All of lore.kernel.org
 help / color / mirror / Atom feed
* [PATCH] x86/irq: do not substract irq_tlb_count from irq_call_count
@ 2016-08-11  7:44 Aaron Lu
  2016-08-11  9:13 ` Ingo Molnar
                   ` (2 more replies)
  0 siblings, 3 replies; 6+ messages in thread
From: Aaron Lu @ 2016-08-11  7:44 UTC (permalink / raw)
  To: x86, linux-kernel
  Cc: Alex Shi, Tomoki Sekiyama, Davidlohr Bueso, Huang Ying,
	Ingo Molnar, Thomas Gleixner, "H. Peter Anvin"

Since commit 52aec3308db8 ("x86/tlb: replace INVALIDATE_TLB_VECTOR by
CALL_FUNCTION_VECTOR"), the tlb remote shootdown is done through call
function vector. That commit didn't take care of irq_tlb_count so later
commit fd0f5869724f ("x86: Distinguish TLB shootdown interrupts from
other functions call interrupts") tried to fix it.

The fix assumes every increase of irq_tlb_count has a corresponding
increase of irq_call_count. So the irq_call_count is always bigger than
irq_tlb_count and we could substract irq_tlb_count from irq_call_count.

Unfortunately this is not true for the smp_call_function_single case.
The IPI is only sent if the target CPU's call_single_queue is empty when
adding a csd into it in generic_exec_single. That means if two threads
are both adding flush tlb csds to the same CPU's call_single_queue, only
one IPI is sent. In other words, the irq_call_count is incremented by 1
but irq_tlb_count is incremented by 2. Over time, irq_tlb_count will be
bigger than irq_call_count and the substract will produce a very large
irq_call_count value due to overflow.

Considering that:
1 it's not worth to send more IPIs for the sake of accurate counting of
  irq_call_count in generic_exec_single;
2 it's not easy to tell if the call function interrupt is for TLB
  shootdown in __smp_call_function_single_interrupt.
Not to exclude TLB shootdown from call function count seems to be the
simplest fix and this patch just did that.

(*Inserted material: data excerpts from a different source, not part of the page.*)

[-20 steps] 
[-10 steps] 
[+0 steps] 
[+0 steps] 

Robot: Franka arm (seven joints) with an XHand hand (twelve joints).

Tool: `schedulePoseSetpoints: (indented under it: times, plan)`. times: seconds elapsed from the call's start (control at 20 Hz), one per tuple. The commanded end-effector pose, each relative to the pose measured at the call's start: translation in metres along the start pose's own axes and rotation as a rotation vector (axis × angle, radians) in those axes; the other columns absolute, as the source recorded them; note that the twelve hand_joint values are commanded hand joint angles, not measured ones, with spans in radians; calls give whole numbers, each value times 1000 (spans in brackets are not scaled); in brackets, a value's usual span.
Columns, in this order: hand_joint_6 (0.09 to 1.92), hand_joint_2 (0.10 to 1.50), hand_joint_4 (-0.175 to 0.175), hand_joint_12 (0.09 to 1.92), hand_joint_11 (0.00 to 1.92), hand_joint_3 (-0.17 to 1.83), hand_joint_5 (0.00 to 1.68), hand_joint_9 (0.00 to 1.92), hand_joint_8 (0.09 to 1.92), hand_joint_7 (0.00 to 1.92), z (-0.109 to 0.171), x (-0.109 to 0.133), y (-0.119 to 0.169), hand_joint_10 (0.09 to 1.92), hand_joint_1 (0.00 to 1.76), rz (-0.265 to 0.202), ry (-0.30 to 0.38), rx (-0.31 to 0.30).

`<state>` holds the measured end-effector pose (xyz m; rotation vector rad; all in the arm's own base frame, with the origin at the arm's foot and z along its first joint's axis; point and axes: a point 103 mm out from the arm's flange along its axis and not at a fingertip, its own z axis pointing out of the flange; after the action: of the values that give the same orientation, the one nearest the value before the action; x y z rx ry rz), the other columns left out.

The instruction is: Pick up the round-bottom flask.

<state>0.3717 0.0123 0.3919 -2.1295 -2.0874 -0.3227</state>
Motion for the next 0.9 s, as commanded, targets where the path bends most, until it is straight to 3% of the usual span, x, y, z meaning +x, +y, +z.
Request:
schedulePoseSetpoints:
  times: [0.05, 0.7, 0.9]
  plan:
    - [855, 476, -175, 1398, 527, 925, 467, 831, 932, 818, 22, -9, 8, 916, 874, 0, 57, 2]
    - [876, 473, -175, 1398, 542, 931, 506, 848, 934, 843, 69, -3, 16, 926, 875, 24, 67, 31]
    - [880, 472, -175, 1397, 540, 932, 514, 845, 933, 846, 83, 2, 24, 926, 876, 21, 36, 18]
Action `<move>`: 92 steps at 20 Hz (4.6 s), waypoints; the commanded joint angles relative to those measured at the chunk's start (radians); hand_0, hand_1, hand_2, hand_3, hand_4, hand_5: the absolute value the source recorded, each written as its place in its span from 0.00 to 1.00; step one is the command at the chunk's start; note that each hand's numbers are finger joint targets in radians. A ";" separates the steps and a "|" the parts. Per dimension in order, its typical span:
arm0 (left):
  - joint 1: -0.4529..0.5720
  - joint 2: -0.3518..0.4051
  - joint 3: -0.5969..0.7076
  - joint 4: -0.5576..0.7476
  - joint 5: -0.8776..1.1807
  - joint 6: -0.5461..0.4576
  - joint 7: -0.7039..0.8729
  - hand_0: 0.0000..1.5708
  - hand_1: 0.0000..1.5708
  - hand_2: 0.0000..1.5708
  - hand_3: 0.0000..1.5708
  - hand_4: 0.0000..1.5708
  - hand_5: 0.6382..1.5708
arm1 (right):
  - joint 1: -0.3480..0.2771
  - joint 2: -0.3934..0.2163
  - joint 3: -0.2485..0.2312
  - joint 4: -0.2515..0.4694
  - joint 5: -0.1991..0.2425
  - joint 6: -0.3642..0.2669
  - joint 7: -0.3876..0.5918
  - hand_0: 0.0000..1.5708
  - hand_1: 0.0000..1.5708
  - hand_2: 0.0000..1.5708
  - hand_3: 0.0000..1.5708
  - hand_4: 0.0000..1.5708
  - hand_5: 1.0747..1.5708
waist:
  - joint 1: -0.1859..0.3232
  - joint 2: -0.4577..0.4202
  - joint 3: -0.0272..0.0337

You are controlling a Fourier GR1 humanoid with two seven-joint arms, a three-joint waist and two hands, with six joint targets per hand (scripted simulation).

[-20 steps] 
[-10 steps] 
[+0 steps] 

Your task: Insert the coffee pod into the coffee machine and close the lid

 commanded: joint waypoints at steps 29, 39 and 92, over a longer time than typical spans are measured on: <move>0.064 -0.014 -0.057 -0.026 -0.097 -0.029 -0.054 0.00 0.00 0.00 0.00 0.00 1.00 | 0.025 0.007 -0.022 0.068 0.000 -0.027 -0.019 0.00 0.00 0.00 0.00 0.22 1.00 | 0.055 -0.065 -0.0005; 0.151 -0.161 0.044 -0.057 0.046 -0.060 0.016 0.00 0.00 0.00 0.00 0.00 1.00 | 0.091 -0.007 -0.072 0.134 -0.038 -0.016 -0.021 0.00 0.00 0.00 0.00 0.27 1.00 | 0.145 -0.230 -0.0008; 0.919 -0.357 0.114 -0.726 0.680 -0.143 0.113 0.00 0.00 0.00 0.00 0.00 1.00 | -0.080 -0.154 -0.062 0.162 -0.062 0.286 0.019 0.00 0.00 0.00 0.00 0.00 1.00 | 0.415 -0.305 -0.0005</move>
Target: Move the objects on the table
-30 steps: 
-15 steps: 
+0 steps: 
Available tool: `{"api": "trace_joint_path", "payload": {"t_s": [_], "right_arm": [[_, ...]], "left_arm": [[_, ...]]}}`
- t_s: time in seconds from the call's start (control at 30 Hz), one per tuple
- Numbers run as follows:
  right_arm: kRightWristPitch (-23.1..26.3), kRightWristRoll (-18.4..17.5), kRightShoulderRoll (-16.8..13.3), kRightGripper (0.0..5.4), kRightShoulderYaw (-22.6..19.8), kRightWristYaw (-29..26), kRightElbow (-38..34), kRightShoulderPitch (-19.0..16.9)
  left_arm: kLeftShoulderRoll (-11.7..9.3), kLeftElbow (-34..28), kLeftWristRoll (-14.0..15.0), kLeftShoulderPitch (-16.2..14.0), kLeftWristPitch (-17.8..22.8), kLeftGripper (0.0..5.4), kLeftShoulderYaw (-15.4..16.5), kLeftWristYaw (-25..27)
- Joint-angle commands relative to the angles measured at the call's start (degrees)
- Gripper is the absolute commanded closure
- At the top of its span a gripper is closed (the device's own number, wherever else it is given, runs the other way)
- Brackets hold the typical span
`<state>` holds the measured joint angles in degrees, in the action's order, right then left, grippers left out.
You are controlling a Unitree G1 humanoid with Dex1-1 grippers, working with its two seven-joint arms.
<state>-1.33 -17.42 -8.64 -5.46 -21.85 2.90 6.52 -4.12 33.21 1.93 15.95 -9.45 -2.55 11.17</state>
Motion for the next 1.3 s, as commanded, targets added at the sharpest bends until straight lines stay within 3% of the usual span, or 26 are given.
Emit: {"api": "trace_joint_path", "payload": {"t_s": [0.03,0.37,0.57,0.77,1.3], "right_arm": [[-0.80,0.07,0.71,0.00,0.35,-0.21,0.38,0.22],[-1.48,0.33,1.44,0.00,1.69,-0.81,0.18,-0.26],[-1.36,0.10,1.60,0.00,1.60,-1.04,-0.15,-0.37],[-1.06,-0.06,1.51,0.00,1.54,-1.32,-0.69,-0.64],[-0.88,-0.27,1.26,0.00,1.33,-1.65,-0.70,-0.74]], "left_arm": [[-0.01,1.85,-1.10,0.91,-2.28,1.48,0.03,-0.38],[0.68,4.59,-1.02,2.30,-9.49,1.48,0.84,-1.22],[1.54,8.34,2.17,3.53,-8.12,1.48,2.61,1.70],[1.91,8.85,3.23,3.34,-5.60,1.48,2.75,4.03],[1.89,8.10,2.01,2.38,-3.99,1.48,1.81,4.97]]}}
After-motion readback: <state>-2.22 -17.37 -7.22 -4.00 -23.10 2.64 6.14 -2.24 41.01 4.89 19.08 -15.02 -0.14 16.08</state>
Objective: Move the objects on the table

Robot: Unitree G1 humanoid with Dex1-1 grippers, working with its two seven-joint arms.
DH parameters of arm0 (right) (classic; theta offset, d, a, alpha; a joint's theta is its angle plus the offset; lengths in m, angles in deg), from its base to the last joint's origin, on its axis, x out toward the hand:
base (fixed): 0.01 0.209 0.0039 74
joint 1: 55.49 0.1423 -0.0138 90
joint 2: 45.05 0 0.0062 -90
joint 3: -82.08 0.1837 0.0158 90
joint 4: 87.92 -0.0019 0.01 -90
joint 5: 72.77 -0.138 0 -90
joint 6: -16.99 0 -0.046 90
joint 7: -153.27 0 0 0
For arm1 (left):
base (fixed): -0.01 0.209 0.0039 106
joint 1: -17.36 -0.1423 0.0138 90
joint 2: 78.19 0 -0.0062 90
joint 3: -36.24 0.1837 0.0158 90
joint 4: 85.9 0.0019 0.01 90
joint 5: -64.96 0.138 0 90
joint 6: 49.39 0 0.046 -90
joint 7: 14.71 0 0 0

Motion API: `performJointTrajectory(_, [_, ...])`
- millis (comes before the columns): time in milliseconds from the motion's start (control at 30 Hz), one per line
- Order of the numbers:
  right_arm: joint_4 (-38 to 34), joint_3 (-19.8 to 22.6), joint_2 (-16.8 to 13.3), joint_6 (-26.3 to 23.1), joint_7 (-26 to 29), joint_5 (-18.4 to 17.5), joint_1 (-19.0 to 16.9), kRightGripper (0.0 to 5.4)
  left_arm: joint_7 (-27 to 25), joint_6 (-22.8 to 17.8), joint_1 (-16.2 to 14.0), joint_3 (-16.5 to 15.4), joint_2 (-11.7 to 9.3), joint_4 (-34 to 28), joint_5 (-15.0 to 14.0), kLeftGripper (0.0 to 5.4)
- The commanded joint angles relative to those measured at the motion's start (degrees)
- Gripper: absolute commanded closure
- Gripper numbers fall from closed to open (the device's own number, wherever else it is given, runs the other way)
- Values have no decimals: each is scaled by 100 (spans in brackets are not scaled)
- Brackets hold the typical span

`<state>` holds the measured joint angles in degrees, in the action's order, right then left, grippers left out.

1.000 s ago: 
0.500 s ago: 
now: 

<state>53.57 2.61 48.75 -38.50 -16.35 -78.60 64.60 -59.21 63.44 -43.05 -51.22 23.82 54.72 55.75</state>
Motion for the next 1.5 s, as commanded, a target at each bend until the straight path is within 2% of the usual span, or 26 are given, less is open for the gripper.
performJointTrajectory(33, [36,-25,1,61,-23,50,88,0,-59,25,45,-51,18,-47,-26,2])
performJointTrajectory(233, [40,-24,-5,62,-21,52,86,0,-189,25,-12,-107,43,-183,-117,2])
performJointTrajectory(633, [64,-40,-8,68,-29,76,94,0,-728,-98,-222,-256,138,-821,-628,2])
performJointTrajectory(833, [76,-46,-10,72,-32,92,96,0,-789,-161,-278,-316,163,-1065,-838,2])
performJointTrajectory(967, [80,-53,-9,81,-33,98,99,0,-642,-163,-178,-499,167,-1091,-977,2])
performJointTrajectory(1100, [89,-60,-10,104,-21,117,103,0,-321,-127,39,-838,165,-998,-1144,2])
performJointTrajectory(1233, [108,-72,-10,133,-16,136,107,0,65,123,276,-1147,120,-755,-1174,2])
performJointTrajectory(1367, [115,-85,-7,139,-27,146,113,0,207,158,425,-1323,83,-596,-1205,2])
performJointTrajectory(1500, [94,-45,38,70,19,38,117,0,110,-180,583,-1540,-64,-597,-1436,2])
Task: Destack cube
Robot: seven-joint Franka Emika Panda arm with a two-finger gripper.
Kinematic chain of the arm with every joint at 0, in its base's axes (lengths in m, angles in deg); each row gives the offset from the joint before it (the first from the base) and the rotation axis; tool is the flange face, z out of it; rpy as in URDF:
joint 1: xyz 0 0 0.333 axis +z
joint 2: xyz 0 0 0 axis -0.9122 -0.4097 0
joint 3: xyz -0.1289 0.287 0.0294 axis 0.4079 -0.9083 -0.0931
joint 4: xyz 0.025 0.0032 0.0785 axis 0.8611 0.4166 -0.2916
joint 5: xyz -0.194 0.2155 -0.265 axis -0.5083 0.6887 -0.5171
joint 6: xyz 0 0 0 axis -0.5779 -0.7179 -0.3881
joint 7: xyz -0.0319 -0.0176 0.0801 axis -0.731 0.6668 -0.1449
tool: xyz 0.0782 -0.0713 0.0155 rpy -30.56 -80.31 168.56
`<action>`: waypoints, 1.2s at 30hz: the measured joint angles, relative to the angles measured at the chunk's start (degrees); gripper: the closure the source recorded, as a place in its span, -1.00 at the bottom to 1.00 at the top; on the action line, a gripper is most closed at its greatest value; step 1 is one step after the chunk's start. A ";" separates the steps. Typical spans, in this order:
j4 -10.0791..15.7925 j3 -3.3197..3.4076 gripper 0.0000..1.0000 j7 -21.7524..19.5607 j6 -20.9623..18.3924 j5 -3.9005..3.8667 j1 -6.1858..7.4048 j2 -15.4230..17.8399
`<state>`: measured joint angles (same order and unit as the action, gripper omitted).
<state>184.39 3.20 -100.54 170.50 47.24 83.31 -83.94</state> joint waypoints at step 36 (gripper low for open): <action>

This is found by LKP's cyclic performance regression tracking recently
with the vm-scalability test suite. I have bisected to commit
0a7ce4b5a632 ("mm/rmap: share the i_mmap_rwsem"). This commit didn't do
anything wrong but revealed the irq_call_count problem. IIUC, the commit
makes rwc->remap_one in rmap_walk_file concurrent with multiple threads.
When remap_one is try_to_unmap_one, then multiple threads could queue
flush tlb to the same CPU but only one IPI will be sent.

Since the commit enter Linux v3.19, the counting problem only shows up
from v3.19. Considering this is a behaviour change, I'm not sure if I
should add the stable tag here.

Signed-off-by: Aaron Lu <aaron.lu@intel.com>
---
 arch/x86/include/asm/hardirq.h | 4 ----
 arch/x86/kernel/irq.c          | 3 +--
 2 files changed, 1 insertion(+), 6 deletions(-)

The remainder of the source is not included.